Marie Digby, Unfold
Most of you out there that read this blog know that I lost my job last October. I’ve made no secret out of the amount of stress the job caused in my life, particularly trying to maintain it while struggling with a plethora of health problems. What I might not have adequately conveyed, however, is that there were very few times when I was actually performing my job where I was unhappy. Sure I hated the politics of my department; the bitchy coworker who wouldn’t say hello back to me in the morning; the fact that the longer I struggled with my health the more I was held personally responsible for my condition. Yeah, I loooved having cancer, it got me out of sooo much work. Riiight… Insert picture of me rolling my eyes here. But if I divorce all of that stuff from the actual work I was doing, it was very rewarding. It certainly kept me busy and I felt that what I did was meaningful; that I had a purpose. I know that there are kids out there that I have effectively changed their outcomes for the better.
There were times, however, when I was terribly depressed. Looking back on it, I don’t think a lot of that had to do with the job, my health, or my life’s circumstances. Sure, those things didn’t help, but I think the real problem (at least emotionally) was the result of a byproduct: I had stopped being creative. My job left me emotionally and physically exhausted. I had no energy to create at the end of the day. My health issues can be all-consuming, leaving me hospitalized or in bed for weeks at a time. For me stagnation breeds despair. And so, for the last five years, without even realizing it, I’ve been mourning the loss of my creative self.
Today I was driving around completing my to-do-list and was reflecting on my more positive frame of mind. I find that I handle a lot of things better now that I’m not working. I’m not sick any less, but when I’m in pain or unable to complete daily tasks, I am more accepting of it. I just handle it better. I was thinking of why that is. I definitely feel less stress, but I’m not sure there is actually less stress in my life. As I said before, my health hasn’t really changed. And instead of worrying about work, I worry about making ends meet, whether or not the insurance is going to cover my health costs, whether we’re going to be able to pay the mortgage on time, if my “bro-son” Zach is safe and eating well. There’s still plenty to stress about.
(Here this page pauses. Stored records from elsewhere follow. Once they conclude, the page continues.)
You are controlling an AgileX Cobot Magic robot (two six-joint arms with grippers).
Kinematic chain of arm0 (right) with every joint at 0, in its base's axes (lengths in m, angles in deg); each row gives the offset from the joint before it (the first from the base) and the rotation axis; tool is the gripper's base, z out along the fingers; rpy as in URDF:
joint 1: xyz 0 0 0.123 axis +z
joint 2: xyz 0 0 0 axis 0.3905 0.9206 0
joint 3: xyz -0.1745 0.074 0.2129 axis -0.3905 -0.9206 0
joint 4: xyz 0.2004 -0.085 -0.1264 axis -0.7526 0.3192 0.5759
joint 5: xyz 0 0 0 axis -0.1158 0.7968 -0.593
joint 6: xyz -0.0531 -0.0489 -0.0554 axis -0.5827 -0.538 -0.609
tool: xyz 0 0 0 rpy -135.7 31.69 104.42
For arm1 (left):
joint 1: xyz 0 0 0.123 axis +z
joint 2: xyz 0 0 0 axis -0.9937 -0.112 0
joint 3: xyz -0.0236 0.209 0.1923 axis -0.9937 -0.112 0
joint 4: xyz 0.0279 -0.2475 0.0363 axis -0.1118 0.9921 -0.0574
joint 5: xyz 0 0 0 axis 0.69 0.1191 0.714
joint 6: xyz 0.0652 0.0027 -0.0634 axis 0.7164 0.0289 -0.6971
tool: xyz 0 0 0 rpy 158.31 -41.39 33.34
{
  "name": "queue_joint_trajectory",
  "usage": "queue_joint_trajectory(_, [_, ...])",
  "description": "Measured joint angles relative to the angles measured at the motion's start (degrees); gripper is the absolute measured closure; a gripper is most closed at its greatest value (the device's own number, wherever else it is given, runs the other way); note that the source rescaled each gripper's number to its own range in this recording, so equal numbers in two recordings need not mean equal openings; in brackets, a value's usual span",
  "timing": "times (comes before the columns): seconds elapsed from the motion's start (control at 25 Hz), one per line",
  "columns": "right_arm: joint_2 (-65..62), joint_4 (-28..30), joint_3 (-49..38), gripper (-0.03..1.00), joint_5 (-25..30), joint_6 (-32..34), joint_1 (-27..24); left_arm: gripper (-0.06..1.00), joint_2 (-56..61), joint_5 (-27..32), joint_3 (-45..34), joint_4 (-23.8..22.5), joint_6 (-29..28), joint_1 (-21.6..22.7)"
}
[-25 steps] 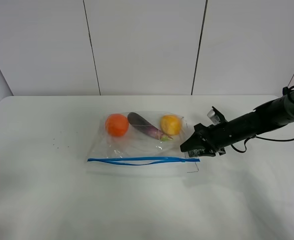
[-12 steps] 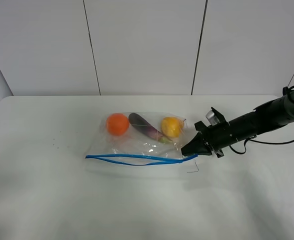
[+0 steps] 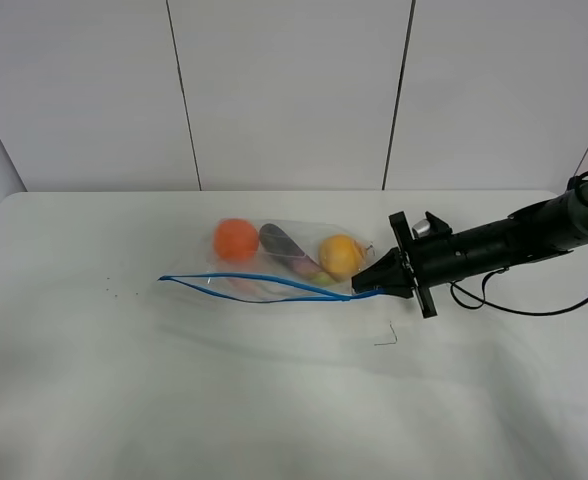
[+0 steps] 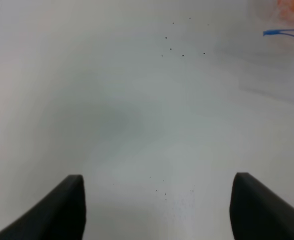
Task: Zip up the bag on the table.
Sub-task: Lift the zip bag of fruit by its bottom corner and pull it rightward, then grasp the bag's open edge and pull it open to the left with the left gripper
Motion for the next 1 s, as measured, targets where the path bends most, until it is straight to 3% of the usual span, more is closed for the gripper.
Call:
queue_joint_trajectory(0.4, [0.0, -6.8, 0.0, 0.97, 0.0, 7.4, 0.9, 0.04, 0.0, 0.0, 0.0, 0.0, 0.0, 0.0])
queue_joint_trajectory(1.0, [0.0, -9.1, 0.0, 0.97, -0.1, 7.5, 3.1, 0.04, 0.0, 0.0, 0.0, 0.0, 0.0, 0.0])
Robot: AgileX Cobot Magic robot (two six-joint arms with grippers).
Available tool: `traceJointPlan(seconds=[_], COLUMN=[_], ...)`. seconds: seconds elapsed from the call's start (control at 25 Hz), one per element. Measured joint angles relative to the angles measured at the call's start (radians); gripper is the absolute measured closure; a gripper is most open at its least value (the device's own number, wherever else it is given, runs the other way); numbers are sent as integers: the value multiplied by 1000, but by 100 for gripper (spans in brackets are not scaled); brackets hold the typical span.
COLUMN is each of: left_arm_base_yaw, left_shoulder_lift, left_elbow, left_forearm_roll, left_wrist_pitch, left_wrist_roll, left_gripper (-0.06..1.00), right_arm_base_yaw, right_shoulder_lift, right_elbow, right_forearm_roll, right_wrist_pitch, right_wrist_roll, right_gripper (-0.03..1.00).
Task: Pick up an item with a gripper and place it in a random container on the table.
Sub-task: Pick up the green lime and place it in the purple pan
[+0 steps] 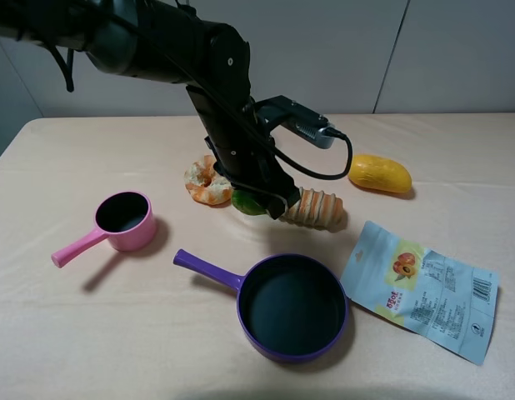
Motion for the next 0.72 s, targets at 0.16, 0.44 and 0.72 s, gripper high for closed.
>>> traceJointPlan(seconds=[0.16, 0.44, 0.72], left_arm_base_yaw=[0, 0, 0], left_shoulder_lift=[-19, -75, -126], left_elbow=[0, 0, 0], left_forearm_roll=[1, 2, 3], left_wrist_pitch=[51, 124, 212], left_wrist_roll=[-1, -1, -1], left_gripper=[30, 30, 30], right_arm_base_yaw=[0, 0, 0], right_shoulder_lift=[0, 0, 0], right_elbow=[0, 0, 0], right_forearm_roll=[0, 0, -1], right_wrist_pitch=[0, 0, 0], right_wrist_roll=[0, 0, 0], right_gripper=[27, 27, 27])
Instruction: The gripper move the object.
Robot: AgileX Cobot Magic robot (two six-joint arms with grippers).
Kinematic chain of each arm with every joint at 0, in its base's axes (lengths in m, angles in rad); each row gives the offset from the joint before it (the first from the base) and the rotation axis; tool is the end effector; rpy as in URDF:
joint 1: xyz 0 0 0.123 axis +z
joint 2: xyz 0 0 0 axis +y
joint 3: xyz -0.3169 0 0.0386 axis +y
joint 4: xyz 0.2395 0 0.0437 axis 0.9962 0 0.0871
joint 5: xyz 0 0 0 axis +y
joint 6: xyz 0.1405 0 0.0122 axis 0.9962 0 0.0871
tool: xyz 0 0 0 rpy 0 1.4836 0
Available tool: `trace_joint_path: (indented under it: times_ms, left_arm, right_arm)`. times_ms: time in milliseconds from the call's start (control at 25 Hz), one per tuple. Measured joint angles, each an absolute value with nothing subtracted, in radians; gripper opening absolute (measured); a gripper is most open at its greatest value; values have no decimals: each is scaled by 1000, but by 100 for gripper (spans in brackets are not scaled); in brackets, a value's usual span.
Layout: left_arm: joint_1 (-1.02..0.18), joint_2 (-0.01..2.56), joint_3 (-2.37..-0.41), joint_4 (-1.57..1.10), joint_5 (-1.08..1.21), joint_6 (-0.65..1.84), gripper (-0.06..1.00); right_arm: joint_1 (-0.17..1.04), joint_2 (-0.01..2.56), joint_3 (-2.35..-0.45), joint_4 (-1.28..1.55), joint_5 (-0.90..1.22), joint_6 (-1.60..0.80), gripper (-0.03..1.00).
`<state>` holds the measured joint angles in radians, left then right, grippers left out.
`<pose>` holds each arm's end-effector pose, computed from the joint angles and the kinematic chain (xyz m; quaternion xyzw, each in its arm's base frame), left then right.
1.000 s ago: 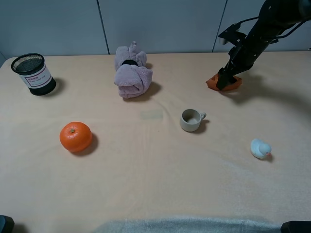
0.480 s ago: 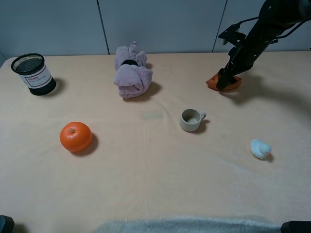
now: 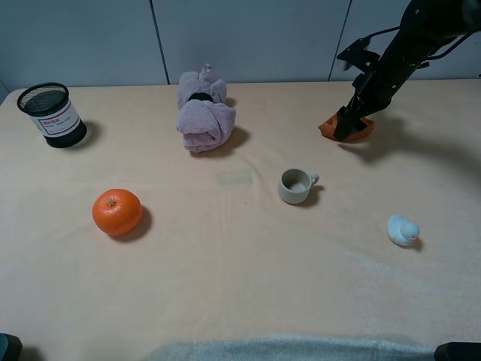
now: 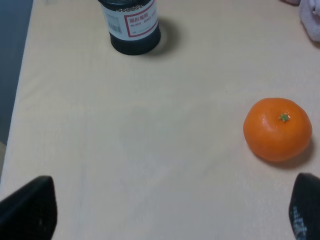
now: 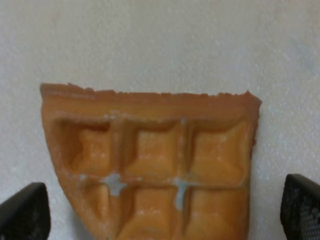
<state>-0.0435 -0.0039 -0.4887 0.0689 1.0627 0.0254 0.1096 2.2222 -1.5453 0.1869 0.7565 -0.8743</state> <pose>-0.0016 0.0086 0.2468 0.0282 0.8547 0.0297 0.5175 0.4644 0.0692 0.0996 -0.4142 0.9005 0.0245 0.1301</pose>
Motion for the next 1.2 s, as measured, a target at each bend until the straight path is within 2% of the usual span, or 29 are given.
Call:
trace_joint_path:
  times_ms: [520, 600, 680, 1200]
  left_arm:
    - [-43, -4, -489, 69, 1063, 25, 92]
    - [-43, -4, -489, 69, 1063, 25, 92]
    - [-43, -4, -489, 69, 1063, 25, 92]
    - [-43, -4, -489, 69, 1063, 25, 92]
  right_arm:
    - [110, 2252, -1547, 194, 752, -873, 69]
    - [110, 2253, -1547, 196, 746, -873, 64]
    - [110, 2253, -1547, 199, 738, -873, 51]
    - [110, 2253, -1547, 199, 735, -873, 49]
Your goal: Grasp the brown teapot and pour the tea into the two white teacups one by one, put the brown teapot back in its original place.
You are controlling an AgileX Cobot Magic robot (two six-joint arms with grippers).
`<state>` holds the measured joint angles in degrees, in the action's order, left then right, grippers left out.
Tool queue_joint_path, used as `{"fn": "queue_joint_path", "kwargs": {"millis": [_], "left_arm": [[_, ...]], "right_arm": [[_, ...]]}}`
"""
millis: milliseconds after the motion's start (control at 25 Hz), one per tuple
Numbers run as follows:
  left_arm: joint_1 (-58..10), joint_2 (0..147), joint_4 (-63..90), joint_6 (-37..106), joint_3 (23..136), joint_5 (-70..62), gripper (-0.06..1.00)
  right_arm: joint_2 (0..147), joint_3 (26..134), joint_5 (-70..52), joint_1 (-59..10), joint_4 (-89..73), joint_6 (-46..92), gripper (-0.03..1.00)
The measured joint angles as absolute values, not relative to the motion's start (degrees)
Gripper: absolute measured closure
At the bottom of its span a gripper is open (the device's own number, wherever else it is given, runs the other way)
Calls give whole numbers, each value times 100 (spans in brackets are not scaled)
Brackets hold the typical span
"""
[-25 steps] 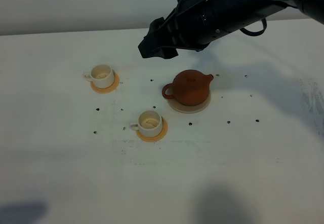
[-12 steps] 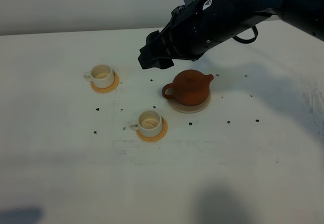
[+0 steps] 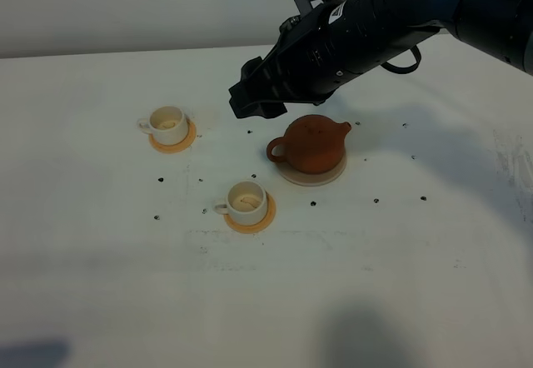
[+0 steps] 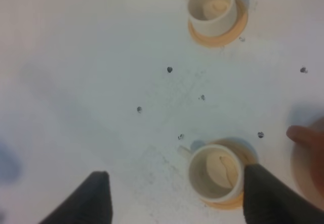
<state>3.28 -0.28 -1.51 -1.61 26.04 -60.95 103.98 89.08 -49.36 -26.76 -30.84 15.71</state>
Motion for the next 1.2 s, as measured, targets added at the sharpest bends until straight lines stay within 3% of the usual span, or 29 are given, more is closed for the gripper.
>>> {"fn": "queue_joint_path", "kwargs": {"millis": [360,680,1200], "left_arm": [[328,-28,-151,-161,2604,-6095,59],[328,-28,-157,-161,2604,-6095,59],[328,-28,-157,-165,2604,-6095,59]], "right_arm": [[10645,9101,-4582,-2681,-2460,1071,43],[11191,9593,-3907,-3108,-1519,401,43],[12315,10765,-4488,-3407,-1228,139,44]]}}
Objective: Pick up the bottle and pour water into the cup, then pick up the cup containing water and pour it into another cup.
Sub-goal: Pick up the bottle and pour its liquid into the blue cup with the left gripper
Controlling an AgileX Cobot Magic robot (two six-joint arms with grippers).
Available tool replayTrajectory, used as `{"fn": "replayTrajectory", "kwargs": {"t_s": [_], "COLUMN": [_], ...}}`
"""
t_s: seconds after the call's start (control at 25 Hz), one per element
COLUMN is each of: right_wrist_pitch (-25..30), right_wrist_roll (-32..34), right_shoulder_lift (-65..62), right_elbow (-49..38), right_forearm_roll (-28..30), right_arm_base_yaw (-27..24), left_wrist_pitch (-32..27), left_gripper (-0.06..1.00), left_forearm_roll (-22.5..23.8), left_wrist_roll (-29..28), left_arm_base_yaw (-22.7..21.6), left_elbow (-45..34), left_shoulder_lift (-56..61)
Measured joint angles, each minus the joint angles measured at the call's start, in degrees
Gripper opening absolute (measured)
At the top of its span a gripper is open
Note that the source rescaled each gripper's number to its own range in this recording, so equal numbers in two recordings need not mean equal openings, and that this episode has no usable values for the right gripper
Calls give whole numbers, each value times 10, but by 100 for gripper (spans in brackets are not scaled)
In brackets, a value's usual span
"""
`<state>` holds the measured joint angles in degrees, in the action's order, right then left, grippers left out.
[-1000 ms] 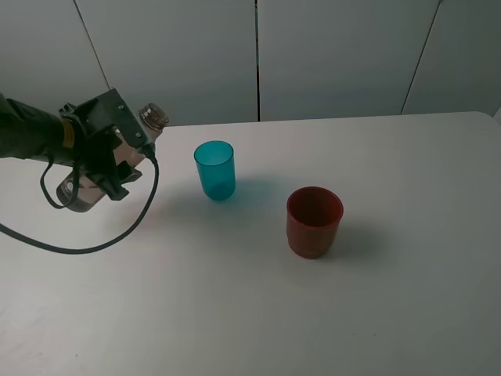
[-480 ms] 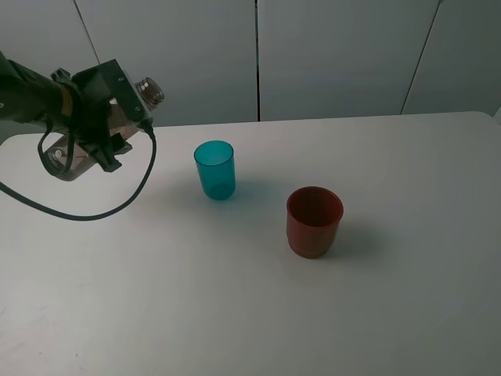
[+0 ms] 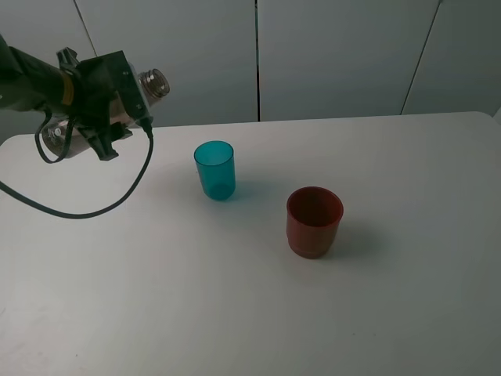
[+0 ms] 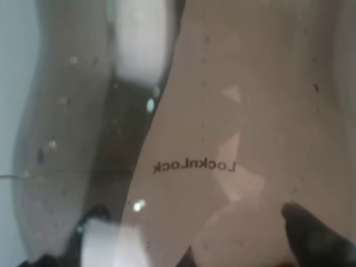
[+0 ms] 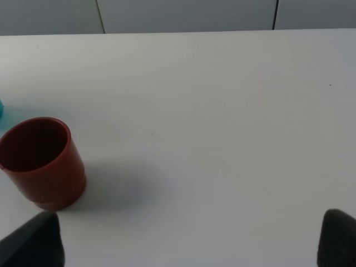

What has changed for me is that I feel productive in a way that I didn’t feel even when I was working. Social work can be like walking on a treadmill that is set on a steep incline and is steadily getting faster. Eventually it’s all you can do to stay on the track. There is no progress, at least none that you can see in the moment. The more you understand the job, the longer your lists become. If you aren’t overwhelmed then you aren’t doing it right. Now my days consist of almost purely creative endeavors. Projects I can start and finish.
One of the many purposes of this blog is to have a place where I can share my processes and creations. I have several things in the works right now. As I finish each of them, I’ll be posting pictures, how-to directions, and any incidental craziness that might have ensued during the creative process. Thanks to a friend from high school, I’m converting an old claw-foot tub into a sofa for our living room. Pinterest has me playing around with watercolors again. My stained glass projects are always ongoing. And Ben and I are making a tea cabinet together. Such collaborative efforts lead to hilarious exchanges that end with me throwing my hands into the air and yelling, “Ben, your mechanics are ruining my aesthetic!” Then we laugh and come up with a hundred new ideas that will also cause us to lovingly bicker about design and functionality. Oh, and I’m knitting and cross-stitching again. I have curtains to hem and a great idea for a full-length mirror mosaic for our bedroom. Just thinking about these things makes me happy. Combine this new sense of purpose with a loving family, a supportive husband, and my two little dogez and I’ve got to say: life’s pretty good right now.